EXERCISE OBJECTIVE ▸ Among the records below, find each line bearing the word "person" and copy it.

PROVIDED RECORDS ▸
╔══

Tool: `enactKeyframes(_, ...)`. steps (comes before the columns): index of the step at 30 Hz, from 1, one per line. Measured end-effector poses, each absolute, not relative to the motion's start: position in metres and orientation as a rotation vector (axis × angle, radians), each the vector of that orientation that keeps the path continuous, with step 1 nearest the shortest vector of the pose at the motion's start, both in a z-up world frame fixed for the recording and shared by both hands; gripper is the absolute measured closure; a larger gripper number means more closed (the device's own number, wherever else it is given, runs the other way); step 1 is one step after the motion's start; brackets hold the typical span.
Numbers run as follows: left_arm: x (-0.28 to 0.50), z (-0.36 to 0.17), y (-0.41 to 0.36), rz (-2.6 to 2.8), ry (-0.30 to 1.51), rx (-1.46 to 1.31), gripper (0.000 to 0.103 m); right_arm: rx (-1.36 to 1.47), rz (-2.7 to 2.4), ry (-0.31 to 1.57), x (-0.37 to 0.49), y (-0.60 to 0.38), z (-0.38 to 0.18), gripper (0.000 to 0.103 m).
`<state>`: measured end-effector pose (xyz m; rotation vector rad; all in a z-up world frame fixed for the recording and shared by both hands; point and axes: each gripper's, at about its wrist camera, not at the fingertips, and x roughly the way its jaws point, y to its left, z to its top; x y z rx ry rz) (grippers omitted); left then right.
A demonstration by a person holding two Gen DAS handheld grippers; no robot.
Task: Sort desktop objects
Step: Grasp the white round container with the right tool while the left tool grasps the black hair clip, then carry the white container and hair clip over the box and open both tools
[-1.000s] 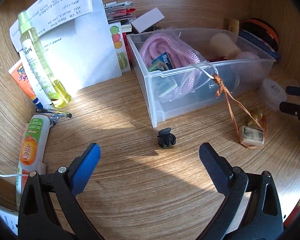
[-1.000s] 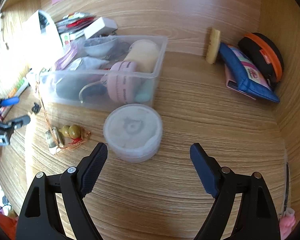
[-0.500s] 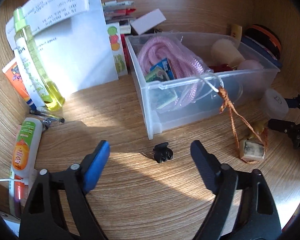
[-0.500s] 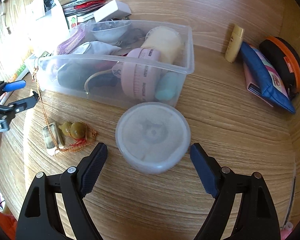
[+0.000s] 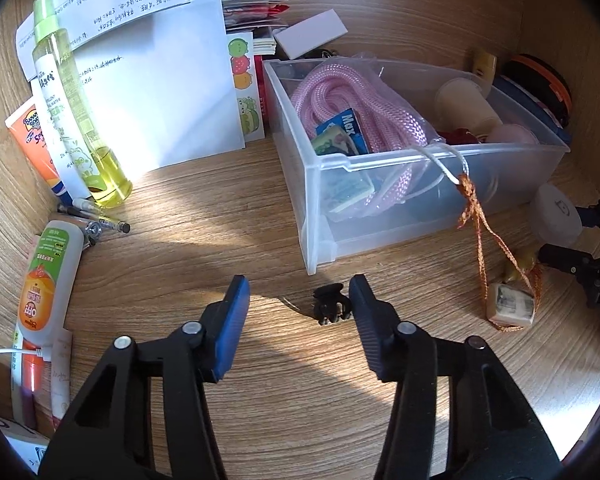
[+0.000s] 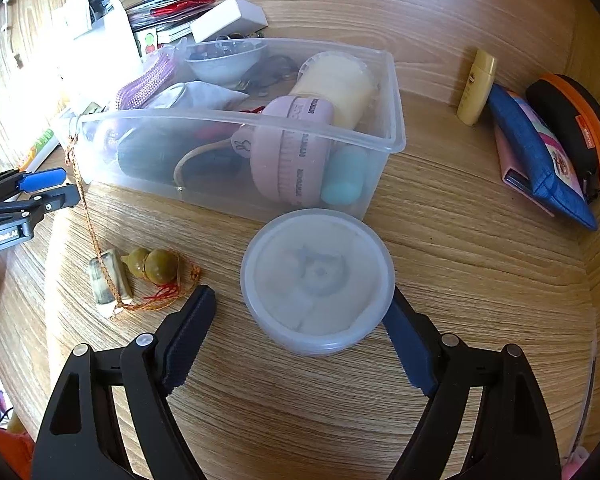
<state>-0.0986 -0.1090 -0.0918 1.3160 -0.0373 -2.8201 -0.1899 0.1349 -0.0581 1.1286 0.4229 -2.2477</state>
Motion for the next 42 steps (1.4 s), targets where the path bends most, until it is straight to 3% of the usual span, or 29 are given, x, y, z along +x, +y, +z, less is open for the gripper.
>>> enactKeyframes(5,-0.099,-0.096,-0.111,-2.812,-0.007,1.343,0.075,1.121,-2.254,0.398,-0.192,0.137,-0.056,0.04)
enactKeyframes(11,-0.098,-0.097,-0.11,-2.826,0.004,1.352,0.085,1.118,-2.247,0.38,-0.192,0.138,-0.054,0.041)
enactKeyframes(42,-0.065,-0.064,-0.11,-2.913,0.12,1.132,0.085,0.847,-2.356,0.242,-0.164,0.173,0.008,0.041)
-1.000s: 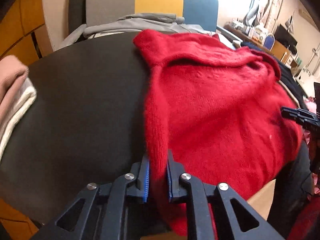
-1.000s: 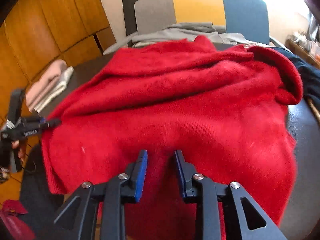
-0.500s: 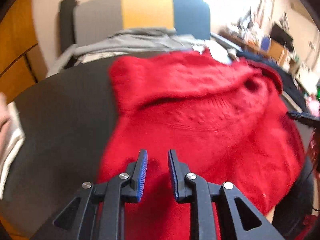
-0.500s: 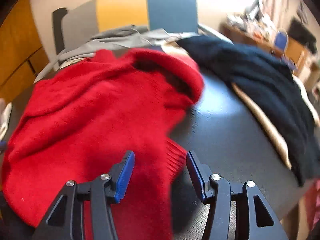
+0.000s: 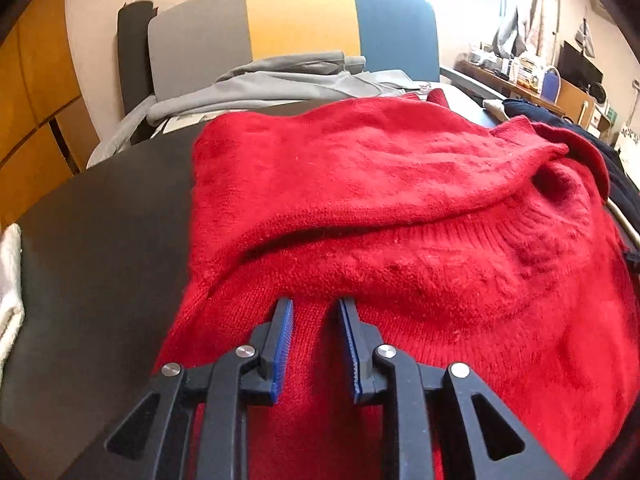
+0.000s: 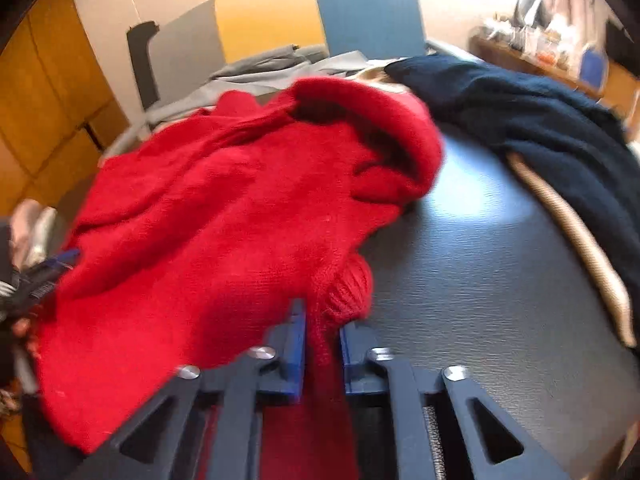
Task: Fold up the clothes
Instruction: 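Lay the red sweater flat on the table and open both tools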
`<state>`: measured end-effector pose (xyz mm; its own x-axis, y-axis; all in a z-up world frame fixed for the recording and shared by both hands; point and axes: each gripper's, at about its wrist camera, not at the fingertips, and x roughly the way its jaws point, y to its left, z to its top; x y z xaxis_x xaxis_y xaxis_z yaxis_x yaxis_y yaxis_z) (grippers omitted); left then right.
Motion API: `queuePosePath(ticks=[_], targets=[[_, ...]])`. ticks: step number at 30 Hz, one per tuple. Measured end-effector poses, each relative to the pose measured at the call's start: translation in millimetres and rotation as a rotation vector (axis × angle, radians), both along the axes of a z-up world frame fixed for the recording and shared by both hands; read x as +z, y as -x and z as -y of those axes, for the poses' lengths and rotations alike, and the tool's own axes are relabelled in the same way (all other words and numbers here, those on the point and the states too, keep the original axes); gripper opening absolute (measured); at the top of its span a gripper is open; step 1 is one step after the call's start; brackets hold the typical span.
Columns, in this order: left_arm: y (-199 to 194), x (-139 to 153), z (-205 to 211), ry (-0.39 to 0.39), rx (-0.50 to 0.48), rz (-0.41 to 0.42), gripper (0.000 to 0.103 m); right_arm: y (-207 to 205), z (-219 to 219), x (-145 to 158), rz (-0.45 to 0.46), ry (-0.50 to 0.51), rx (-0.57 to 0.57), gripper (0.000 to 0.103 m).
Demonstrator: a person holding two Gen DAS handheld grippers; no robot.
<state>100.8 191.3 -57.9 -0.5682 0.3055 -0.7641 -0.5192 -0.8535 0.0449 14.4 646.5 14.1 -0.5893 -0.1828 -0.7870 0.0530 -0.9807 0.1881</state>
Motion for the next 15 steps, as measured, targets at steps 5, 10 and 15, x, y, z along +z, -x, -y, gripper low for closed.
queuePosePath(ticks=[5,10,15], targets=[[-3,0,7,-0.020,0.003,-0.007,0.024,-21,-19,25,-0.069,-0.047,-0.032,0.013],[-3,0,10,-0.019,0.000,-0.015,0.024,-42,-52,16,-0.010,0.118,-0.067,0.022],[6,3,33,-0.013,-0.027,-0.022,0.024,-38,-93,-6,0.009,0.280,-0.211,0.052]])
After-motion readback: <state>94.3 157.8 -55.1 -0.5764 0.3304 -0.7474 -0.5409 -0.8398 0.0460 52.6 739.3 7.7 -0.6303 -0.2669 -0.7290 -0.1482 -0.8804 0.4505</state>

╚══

RESULT OF THIS TASK ▸
A demonstration by a person holding two Gen DAS handheld grippers; no robot.
Demonstrator: a person holding two Gen DAS handheld grippers; no robot.

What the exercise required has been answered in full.